The larvae were only harvested in a humid chamber (Table 3) although some fungi inoculated with the fungus died after 10 days of incubation (Table 2). M. anisopliae is capable of killing insects through toxins and enzymes, but it does not always sporulate on the dead insect (^{Téllez et al., 2009}), we consider it improbable that the fungus killed the GBR larvae in dry conditions (dry chamber). The relative humidity (HR) is determinant for the sporulation of M. anisopliae on the insects it attacks, previous work indicates that the fungus sporulates when the RH oscillates between 50-100% (^{Magalhães et al., 2000}), the temperature also is an important factor for the virulence and adaptation of this fungus, particularly, strains obtained heat tolerant (growth> 25 °C) are virulent and warm regions are adapted (^{García et al., 2010}; ^{Rodrígues et al., 2005}; ^{Toriello et al., 2008}). The M. anisopliae isolate obtained had maximum growth at 28 °C coupled with the virulence shown in an applied range of insects, it confers potential use characteristics for the biological control of pests in the soil.

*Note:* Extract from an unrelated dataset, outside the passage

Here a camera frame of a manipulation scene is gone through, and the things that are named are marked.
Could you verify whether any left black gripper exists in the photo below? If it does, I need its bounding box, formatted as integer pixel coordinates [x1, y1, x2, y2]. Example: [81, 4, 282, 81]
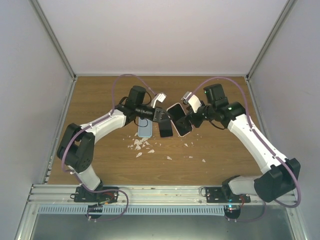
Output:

Previously, different isolates of M. anisopliae have been reported to attack and kill up to 95% Rhipicephalus microplus Canestrini ticks (^{Ruvalcaba et al., 2011}), the isolate evaluated in this work had a similar behavior. In addition, the species of ant Atta cephalotes L. and the black aphid of M. caryaefoliae were micasados by M. anisopliae (^{Lemus et al., 2008}; ^{Shapiro et al., 2008}), both works indicate the capacity of the fungus to attack species or genera similar to those recorded in our work. Additionally, it is known that Metarhizium species have specialized in attacking or a very restricted or very broad range of insects (^{Hu et al., 2014}), in our work, for M. anisopliae, all indicate that it attacks an applied range of insects.

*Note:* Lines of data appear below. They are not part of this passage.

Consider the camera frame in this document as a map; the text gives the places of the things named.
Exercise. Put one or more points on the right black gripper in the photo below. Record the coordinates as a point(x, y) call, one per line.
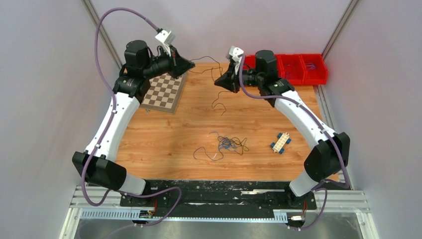
point(230, 79)

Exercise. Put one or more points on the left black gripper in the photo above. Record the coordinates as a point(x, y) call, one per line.
point(179, 65)

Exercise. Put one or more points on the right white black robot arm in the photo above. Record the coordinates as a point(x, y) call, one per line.
point(329, 149)

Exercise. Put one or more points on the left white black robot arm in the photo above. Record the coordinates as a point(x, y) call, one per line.
point(97, 163)

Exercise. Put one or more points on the red bin far left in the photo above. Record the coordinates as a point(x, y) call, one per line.
point(249, 62)

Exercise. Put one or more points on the red bin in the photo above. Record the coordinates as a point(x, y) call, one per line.
point(316, 72)
point(249, 62)
point(291, 67)

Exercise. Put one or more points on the wooden chessboard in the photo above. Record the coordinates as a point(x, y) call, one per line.
point(164, 93)

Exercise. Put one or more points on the white blue toy block car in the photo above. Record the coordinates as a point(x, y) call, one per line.
point(283, 139)

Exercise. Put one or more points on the red bin far right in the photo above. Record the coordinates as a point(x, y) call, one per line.
point(316, 72)

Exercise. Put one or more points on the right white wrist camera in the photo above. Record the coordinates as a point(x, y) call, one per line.
point(235, 54)

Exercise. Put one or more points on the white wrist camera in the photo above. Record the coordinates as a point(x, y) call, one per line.
point(235, 54)
point(165, 37)

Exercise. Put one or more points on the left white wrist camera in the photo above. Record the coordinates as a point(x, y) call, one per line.
point(165, 37)

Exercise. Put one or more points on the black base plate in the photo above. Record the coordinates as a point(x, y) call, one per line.
point(221, 199)

Practically, Metarhizium species have usually been used for pest control by incorporating their spores into the soil, such as pest control of maize and sugarcane Saccharum officinarum L, among others (^{Lezama et al., 2005}; ^{Matabanchoy et al., 2012}). The use of the isolate obtained in this work could be used by adding spores in the soil to infect RBM larvae within the rinds that are found in the soil.

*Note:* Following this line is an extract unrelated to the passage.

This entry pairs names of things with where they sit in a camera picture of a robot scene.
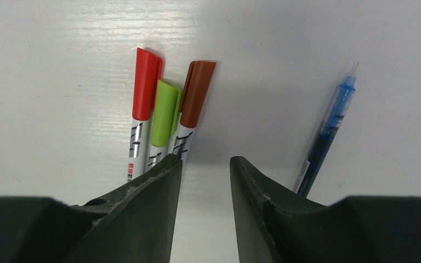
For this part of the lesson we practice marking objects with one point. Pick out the red cap marker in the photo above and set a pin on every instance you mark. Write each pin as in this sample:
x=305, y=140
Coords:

Finally, it is known that different species of Metarhizium possess at the same time three ways of surviving, one as saprobes in soil, another associated with roots and a third as entomopathogens (^{Fisher et al., 2011}; ^{Barelli, 2013}), which increases the perspectives of the use of these fungi to control pests in the soil, including C. caryana.

Conclusions

The GBR larvae can be used as a trap to isolate Metarhizium and probably other soil entomopathogens.

The isolate of M. anisopliae obtained in this work, attacks and kills different insects, reason why it is considered non-specialized.

Other recovered fungi and nematodes (unrecovered) showed the ability to macerate GBR larvae, although this effect was not confirmed.